▶ TASK ITEM: Can you transcribe the data exactly? Leave the pictures out.

▶ PROVIDED MATERIAL:
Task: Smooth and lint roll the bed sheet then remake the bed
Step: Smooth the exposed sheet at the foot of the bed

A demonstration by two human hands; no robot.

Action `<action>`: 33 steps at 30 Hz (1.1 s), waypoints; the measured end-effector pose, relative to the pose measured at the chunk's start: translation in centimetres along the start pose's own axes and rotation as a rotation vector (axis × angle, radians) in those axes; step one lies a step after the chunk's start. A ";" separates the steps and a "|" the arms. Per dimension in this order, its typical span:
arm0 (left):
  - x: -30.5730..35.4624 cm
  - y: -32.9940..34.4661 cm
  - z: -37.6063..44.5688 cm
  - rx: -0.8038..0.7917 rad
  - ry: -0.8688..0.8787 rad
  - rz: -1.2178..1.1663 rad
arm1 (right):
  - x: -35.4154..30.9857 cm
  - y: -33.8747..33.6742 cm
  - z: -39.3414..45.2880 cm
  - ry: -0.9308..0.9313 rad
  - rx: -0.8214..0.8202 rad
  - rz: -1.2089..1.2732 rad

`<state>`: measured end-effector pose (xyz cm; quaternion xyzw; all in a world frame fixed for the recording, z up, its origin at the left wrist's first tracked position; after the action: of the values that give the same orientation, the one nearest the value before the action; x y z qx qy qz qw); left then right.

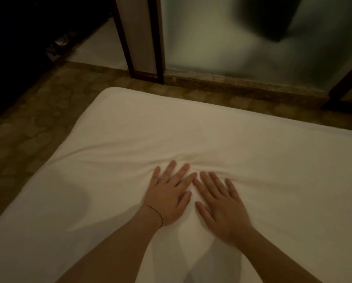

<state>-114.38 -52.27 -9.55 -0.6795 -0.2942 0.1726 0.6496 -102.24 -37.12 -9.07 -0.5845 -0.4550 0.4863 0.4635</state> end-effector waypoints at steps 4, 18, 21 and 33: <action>-2.2 -0.9 4.8 -0.018 -0.009 0.027 | 1.6 -1.0 5.4 -0.033 -0.016 -0.015; -14.1 -4.2 17.0 -0.080 -0.306 0.047 | 11.1 -3.5 16.1 0.208 0.017 0.040; -16.4 -4.6 17.4 -0.115 -0.467 0.048 | 11.9 -3.6 16.5 0.300 0.027 0.043; -16.3 -4.1 2.8 0.226 -0.029 -0.187 | -6.5 -2.8 19.1 -0.362 -0.069 0.128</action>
<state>-129.33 -60.34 -8.24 -0.5693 -0.3443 0.1533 0.7306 -122.10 -41.20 -7.22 -0.5306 -0.5091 0.5963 0.3219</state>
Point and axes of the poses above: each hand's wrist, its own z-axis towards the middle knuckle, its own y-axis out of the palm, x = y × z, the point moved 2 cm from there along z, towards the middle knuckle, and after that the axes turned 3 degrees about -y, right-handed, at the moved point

▶ RESULT FOR THIS TASK:
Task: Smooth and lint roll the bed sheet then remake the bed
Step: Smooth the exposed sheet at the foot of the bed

A demonstration by two human hands; no robot.

Action `<action>`: 33 steps at 30 Hz (1.1 s), waypoints; the measured end-effector pose, relative to the pose measured at the chunk's start: translation in centimetres along the start pose's own axes and rotation as a rotation vector (axis × angle, radians) in those axes; step one lies a step after the chunk's start. A ";" separates the steps and a "|" the arms. Per dimension in this order, its typical span:
arm0 (left):
  - x: -30.5730..35.4624 cm
  - y: -32.9940..34.4661 cm
  - z: -37.6063..44.5688 cm
  - rx: -0.8038..0.7917 rad
  - ry: -0.8688..0.8787 rad
  - rz: -1.2178..1.1663 rad
arm1 (right):
  - x: -35.4154..30.9857 cm
  - y: -33.8747..33.6742 cm
  - z: -39.3414..45.2880 cm
  - ry: -0.9308..0.9313 rad
  - rx: -0.8214..0.8202 rad
  - rz: -1.2089..1.2732 rad

`<state>`: measured end-effector pose (xyz cm; quaternion xyzw; all in a world frame fixed for the recording, z up, its origin at the left wrist's first tracked position; after the action: of the values that give the same orientation, the one nearest the value before the action; x y z qx qy qz qw); left then right.


<state>-114.38 -52.27 -9.55 -0.6795 -0.2942 0.1726 0.6496 -102.24 -37.12 -9.07 -0.5845 -0.4550 0.4863 0.4635</state> end-effector waypoints at steps 4, 18, 21 and 33: <action>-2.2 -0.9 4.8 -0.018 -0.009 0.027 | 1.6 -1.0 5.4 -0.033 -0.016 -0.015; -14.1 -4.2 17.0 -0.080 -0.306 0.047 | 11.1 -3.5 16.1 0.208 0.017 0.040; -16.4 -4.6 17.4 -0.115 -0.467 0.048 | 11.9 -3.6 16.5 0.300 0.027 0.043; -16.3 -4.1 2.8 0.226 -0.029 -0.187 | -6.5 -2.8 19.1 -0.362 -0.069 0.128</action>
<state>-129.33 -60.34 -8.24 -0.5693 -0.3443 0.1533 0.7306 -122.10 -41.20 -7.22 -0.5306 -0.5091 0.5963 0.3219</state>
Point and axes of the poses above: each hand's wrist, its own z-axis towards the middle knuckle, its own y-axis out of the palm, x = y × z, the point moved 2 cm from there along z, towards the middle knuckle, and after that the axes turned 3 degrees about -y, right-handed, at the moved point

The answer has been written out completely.